On paper, the show sounds a bit complex. The company has created 25 short plays based on 25 great works of literature, including the three aforementioned tales. The plays are divided up into categories such as “Epics” and “Classics.” Audience members are plucked from the audience and are instructed to roll a die. The number on the die corresponds with a play under each category. Whatever is rolled forms the lineup for the night.

Each short play utilizes a different form or genre of storytelling. For example, when the group performs Charles DickensGreat Expectations, the trio adds a sci-fi twist, casting cold-hearted Estella (Ned Record) as a robot. Edith Wharton’s Age of Innocence is played as a rock opera, which includes the song “Hot Cousin.” The show I saw ended on Victor Hugo’s sprawling tale Les Miserables. Chicago dell’Arte plays the piece as a French farce with police inspector Javert chasing protagonist Jean Valjean Benny Hill style.

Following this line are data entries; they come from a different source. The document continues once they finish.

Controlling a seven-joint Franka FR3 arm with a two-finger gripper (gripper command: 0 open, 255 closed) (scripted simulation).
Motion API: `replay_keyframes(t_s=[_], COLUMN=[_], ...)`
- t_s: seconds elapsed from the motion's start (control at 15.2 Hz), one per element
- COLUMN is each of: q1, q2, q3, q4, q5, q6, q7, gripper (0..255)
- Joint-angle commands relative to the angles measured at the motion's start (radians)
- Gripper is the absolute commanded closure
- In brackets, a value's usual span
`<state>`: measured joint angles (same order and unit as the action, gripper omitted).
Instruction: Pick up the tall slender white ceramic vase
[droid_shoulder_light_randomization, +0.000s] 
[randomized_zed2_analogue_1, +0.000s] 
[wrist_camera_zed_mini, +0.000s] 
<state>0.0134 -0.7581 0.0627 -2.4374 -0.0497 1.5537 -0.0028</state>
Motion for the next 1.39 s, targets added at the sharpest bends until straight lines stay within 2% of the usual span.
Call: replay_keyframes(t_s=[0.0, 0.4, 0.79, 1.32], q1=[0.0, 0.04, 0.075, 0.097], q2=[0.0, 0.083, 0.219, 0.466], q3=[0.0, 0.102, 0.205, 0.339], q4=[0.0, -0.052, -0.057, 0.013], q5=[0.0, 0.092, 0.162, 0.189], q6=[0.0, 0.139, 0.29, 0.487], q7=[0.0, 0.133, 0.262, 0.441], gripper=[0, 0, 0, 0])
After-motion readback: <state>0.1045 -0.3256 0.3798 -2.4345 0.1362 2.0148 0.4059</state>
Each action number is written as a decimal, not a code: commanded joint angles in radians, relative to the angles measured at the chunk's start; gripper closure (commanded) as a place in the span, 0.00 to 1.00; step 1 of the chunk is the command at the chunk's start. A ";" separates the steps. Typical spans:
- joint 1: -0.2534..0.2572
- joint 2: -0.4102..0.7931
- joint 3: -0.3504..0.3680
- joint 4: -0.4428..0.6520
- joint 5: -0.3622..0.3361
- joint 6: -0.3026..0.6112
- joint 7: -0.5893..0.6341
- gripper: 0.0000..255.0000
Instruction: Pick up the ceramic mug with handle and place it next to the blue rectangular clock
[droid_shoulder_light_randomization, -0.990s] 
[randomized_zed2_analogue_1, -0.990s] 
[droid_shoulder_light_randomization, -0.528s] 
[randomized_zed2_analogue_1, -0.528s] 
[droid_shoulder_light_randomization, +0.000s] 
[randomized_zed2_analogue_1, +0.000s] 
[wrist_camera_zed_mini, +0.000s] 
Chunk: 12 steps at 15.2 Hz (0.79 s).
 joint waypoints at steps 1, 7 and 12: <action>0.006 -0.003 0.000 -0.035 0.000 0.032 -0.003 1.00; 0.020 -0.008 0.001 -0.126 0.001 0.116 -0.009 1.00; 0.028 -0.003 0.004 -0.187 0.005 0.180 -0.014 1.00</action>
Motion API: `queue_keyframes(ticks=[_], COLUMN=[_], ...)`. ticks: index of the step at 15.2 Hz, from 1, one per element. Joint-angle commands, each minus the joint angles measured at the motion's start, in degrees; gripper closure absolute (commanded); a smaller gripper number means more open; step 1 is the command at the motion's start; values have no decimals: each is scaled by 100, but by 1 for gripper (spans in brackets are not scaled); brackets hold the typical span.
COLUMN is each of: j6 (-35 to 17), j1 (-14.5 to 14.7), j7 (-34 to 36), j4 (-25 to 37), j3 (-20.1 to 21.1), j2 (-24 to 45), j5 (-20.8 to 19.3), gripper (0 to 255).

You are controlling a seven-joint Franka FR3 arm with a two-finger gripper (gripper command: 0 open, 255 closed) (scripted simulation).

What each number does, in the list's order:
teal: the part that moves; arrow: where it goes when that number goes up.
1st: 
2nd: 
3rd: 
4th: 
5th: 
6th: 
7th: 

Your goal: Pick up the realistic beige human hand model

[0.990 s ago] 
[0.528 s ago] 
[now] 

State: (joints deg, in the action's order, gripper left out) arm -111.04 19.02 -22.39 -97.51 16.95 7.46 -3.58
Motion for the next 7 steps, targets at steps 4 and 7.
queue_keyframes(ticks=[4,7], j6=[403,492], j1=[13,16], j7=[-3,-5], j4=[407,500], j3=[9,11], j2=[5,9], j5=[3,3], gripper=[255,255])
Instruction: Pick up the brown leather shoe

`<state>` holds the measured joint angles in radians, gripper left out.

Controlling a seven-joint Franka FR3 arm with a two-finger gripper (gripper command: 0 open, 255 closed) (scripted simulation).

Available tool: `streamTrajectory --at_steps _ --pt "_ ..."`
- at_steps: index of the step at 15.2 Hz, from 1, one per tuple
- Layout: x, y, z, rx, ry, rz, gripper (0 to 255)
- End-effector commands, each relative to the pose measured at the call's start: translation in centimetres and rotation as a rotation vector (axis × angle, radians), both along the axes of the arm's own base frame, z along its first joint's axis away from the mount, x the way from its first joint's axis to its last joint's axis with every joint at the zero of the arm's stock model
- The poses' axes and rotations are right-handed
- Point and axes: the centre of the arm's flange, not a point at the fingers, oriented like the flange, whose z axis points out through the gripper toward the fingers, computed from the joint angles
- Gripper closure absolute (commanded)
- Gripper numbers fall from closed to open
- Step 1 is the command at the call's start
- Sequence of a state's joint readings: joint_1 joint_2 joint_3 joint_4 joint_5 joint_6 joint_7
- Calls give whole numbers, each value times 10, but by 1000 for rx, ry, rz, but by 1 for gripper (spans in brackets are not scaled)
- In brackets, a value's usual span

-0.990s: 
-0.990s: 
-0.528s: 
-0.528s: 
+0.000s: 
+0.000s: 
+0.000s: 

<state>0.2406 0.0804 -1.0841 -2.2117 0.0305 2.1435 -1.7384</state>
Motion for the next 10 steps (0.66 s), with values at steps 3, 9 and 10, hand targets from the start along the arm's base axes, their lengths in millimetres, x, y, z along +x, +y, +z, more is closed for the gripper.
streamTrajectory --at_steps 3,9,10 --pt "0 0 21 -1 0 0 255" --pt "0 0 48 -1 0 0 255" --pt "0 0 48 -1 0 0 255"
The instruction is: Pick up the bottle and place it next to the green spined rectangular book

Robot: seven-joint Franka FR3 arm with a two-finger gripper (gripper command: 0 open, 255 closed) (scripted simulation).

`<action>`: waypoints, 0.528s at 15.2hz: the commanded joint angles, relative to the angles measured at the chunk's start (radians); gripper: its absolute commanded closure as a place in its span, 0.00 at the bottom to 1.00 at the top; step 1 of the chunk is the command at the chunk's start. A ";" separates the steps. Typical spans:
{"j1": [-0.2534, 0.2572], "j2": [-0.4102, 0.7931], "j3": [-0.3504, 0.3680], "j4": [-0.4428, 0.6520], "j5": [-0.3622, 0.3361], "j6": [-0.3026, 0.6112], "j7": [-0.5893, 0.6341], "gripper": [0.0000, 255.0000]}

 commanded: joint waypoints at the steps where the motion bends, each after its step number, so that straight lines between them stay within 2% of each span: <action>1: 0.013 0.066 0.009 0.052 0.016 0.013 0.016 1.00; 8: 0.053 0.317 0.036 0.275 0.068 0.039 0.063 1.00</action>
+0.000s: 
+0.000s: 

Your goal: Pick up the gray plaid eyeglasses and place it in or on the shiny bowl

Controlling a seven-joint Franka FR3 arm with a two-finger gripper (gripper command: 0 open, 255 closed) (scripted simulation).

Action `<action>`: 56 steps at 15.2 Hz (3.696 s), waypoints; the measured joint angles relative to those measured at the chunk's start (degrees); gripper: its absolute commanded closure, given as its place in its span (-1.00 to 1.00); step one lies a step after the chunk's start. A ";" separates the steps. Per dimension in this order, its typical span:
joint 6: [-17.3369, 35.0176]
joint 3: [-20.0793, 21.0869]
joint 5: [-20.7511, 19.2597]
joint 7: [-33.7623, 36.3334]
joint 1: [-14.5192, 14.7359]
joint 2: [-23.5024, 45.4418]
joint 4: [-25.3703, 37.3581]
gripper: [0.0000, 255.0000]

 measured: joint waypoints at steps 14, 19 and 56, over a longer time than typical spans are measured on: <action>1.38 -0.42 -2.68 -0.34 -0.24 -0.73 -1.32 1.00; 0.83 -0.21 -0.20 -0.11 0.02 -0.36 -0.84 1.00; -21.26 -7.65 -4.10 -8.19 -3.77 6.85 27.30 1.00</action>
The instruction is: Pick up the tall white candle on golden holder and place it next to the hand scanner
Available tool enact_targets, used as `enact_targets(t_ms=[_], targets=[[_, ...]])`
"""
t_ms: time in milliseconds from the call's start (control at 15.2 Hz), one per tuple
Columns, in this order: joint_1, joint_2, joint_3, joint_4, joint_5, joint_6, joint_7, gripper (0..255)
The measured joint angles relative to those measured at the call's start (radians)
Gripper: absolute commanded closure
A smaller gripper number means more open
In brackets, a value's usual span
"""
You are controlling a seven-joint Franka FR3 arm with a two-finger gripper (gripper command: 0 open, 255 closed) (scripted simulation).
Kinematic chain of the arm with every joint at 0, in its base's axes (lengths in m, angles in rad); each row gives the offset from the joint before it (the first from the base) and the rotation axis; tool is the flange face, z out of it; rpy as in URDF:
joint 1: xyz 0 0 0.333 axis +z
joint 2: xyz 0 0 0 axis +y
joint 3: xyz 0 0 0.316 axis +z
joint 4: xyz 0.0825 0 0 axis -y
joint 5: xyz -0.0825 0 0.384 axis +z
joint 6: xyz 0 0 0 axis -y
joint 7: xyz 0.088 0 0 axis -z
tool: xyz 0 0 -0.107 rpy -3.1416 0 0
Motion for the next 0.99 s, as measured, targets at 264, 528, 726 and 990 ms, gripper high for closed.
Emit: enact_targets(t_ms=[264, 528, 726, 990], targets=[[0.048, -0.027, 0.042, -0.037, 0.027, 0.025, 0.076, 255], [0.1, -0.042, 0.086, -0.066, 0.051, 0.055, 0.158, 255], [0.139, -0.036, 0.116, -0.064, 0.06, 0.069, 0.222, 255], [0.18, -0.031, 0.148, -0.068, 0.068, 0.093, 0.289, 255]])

Layered on top of the mini plays is a larger meta piece. Company member Derek Jarvis is the jovial but serious master of ceremonies who introduces to the audience the concept of the show. It is his mission, as he states, to synthesize the academic and the artistic. Meanwhile, company members Nick Freed and Ned Record assume the roles of goofy, childlike rogues who debase Jarvis’ lofty aspirations.

With a strong understanding of the source material and brilliant acting chops, Chicago dell’Arte pulls off this marathon of a show. What is most impressive is how there never once is a delay or downtime between pieces. The three manage to weave an uninterrupted narrative throughout The Literati, working in smooth transitions from classic to classic, while casually returning to the meta play throughout.

The show has longevity. Because of the format, there is only a 4 percent chance that any two performances will be exactly alike. There also is a fair amount of improvisational banter throughout, so it is hard to imagine that any classic will have a completely identical retelling from performance to performance.

The Literati might not be staged in a fancy theater, but what it lacks in seating, it makes up for in creativity, talent and heart.

 
Rating: ★★★½
 

The Literati runs April 9th to May 1st (Thursday through Sunday). Run time approximately 90-minutes with a 10-minute intermission. Ticket price: $15 (suggested donation).  Performances: Thursdays, Friday and Saturday @ 8pm, Saturday at 10:30pm, Sunday at 7pm.  Location: RBP Rorschach, 4001 N Ravenswood.